Teamgum also focuses on content items as driven by sharing. They offer a distinct solution through a relatively simple user interface: the ability to share external web links without leaving the internal platform. Employees can discover articles and webpages on twitter, reddit, etc., and share them directly with their teams.

SAP Jam also sparked interest with their deep integration of employees’ profile, customisable templates for groups and fast social learning led by users generated video content.

Once again, it is not about the technology: it’s the people!

There were many other social tools like bluekiwi, hoozin, and Xwiki, each one with something new, and refreshing to bring to the enterprise.

Yet, if there was something that really resonated during the entire conference, is that being a social business has little to do with the technology: it is about people, social behaviours and change management.

Rather than focusing on tools and new ‘cool’ features, organisations should reflect on the business value enabled by this technology. This implies starting with a vision of the specific challenges and problems a company would like to solve through the use of social, as well as a deep analysis of the organisational culture, trust and leadership involvement.

Inspiring change…the social way

Leading this type of conversation was Luis Suarez, the Spanish social business enthusiast who presented his top tips on adoption:

1. Identify Business Problem(s) including employee disengagement. “Social business adoption is about inspiring people, helping them to adapt.” This also means taking into consideration the importance of language: “the words that we use at work do matter.”

2. Have a Governance Model. It is about having clear guidelines in place, not rule. Hence, “allow experimentation.”

3. Build a Solid Library of Use Cases. “Work out loud, lead by example. Walk the Talk!”

4. Enable Early Adopters. “Change agents lead and inspire the change. Are you aware of who your early adopters are? If not, you need to find it out.”

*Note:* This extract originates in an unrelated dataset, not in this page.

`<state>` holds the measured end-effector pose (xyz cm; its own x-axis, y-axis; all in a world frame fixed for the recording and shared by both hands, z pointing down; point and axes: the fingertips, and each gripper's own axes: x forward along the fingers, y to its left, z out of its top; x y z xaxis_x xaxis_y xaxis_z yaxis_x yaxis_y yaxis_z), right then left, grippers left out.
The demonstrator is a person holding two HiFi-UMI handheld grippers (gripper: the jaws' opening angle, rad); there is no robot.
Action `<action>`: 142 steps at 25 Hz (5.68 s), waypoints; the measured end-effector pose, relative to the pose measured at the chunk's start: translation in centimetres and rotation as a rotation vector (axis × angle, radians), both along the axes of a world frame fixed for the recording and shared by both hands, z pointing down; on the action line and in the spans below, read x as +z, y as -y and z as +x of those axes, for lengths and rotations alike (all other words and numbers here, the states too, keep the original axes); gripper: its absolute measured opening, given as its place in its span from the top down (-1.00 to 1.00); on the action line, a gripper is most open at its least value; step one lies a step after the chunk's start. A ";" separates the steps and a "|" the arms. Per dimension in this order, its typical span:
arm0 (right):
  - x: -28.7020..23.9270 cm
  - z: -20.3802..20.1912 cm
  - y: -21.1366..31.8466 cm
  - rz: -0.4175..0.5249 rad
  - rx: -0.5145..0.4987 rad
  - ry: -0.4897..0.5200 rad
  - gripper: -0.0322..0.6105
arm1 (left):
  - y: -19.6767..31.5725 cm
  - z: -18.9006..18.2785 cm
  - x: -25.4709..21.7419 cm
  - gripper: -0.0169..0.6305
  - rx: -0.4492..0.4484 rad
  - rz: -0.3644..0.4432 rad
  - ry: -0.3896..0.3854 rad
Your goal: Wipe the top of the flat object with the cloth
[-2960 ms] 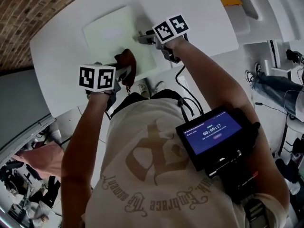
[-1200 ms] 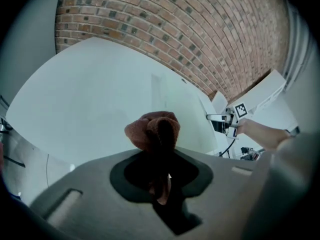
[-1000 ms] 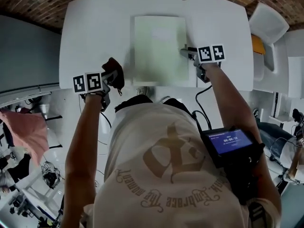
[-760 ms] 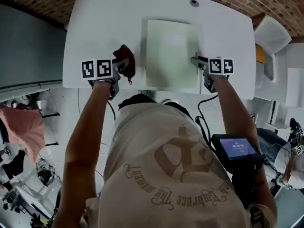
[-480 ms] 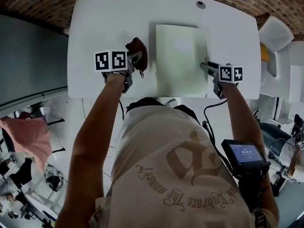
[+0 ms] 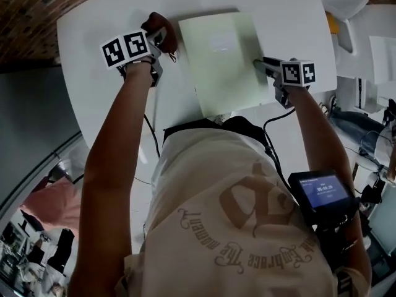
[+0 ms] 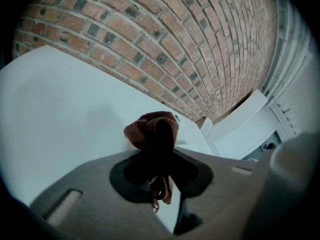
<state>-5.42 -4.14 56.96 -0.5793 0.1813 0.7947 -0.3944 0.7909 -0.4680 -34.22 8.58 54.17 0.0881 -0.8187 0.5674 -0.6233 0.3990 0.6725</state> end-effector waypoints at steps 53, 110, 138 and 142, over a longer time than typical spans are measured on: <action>-0.1 0.0 -0.2 -0.016 -0.050 0.148 0.29 | -14.4 25.8 3.3 0.71 0.178 -0.206 0.088; -1.8 -0.3 -1.8 -0.070 -0.196 0.231 0.26 | 3.9 48.2 1.9 0.70 0.584 -0.064 0.056; -14.4 8.9 -9.0 0.233 -0.222 0.648 0.88 | -14.7 34.2 -10.8 0.70 0.160 0.184 0.402; -15.4 11.2 -11.1 0.264 -0.193 0.691 0.88 | -16.8 33.7 -11.9 0.70 0.129 0.208 0.427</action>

5. Education/ Enablement. “Help model new behaviours and mindsets.”

And finally, “Get started! Stop talking and start doing today!”

Suarez ended his talk by stressing that the future of enterprise social is about humanising work: “we are re-discovering ourselves as humans, looking for meaningful and purposeful work.” This is why when it comes to social media at work “you don’t need ownership, you need purpose. If you have purpose, then every employee will be able to co-own it.”

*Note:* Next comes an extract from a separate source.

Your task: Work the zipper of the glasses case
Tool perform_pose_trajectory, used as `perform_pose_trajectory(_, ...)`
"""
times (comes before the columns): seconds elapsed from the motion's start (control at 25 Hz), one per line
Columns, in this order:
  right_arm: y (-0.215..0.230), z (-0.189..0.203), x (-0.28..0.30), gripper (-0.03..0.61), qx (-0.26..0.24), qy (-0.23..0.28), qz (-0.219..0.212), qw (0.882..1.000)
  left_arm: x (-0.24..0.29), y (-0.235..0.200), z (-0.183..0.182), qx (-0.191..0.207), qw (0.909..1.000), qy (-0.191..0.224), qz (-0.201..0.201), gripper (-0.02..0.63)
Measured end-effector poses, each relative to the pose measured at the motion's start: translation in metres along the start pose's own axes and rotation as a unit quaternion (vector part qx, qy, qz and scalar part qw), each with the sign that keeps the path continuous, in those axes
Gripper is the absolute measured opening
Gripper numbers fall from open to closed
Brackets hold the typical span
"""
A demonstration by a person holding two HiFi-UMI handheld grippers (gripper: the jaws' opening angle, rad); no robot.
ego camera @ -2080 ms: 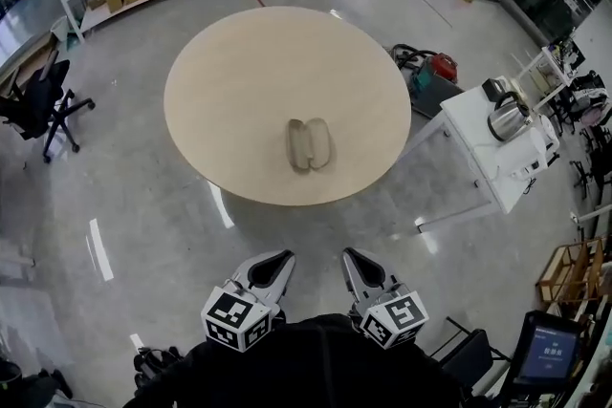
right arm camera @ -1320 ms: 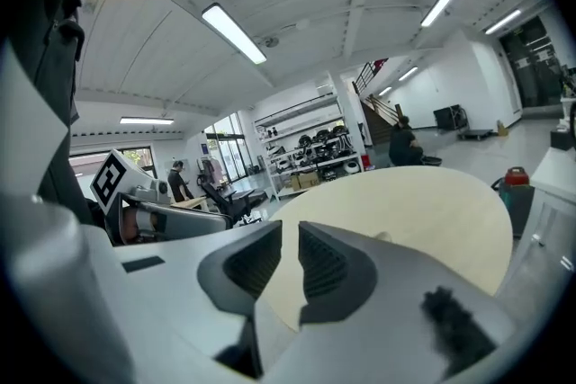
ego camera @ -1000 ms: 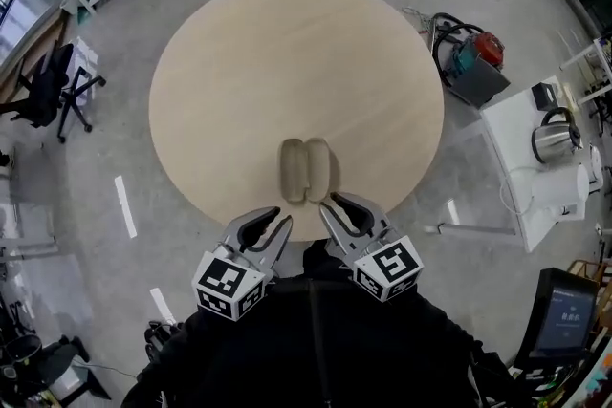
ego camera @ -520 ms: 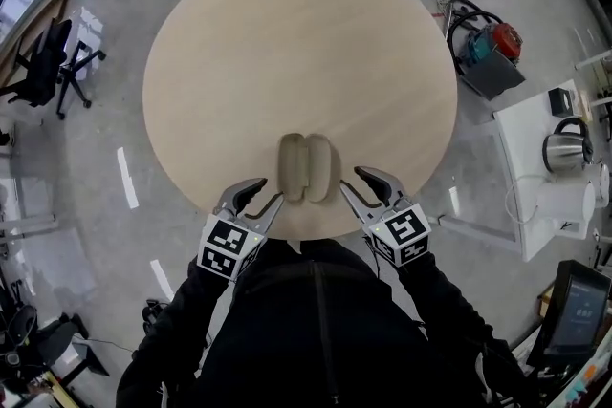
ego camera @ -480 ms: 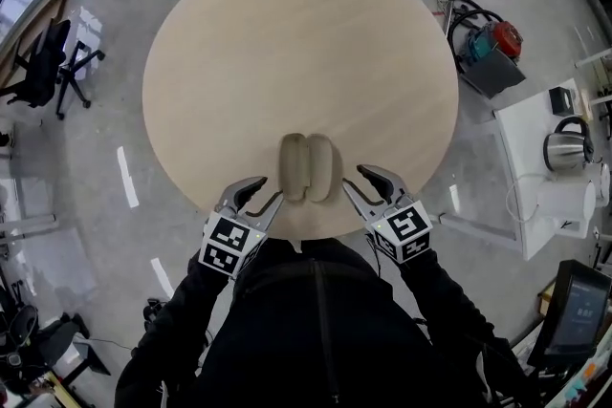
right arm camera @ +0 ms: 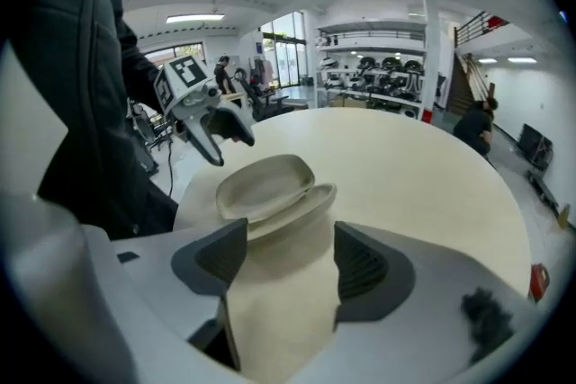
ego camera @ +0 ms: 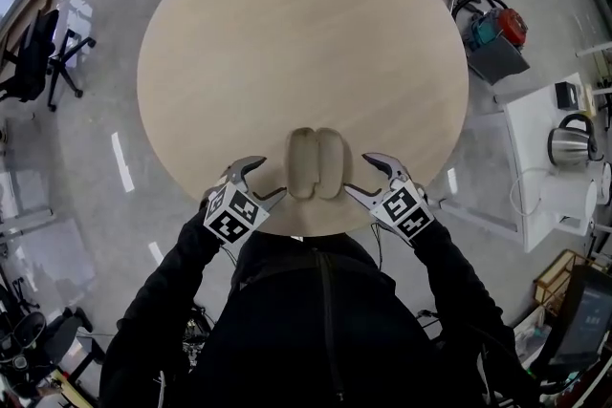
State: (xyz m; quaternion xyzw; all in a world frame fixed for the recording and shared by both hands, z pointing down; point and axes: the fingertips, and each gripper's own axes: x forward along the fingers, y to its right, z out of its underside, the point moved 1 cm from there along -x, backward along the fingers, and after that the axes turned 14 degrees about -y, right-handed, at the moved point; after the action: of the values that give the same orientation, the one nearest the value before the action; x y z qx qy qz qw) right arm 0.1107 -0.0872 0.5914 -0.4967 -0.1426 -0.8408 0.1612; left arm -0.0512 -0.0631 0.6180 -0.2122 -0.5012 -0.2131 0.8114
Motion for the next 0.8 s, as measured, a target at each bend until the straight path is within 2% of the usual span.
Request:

This focus on humans rather than on tools was also strongly emphasised by Ana Neves from Knowman, and organiser of Social Now. She left the audience with a concise, yet powerful message:

“We are social animals. Social business is about conversation, trust, sentiments, and communities.

“Find the tools that speak the language of your organisation. Make them transparent. Be patient. Create activities.”


To ensure success in the digital world, being socially enabled has become a prerequisite for our organisations. This means integrating social into our business processes. It implies an understanding of what the business is trying to achieve, the social capital of the company (social insight that includes people’s motivations and rewards), and the selection of the right tools for us. No one-size fits all. This couldn’t be truer for technology. We will continue seeing new tools coming to the enterprise, each one having something to offer. Most probably we will move from attempting to integrate all of them, to aggregate them depending of the business and employees’ needs.

Making sure we use technology for our advantage rather than being overwhelmed by it requires a look back to our business vision and the people using it. What behaviours are in place? What’s the culture of the organisation? The tool, as important as it is, is not the solution for us to be a social business but rather the enabler to be more agile, and responsive. Back to social, now!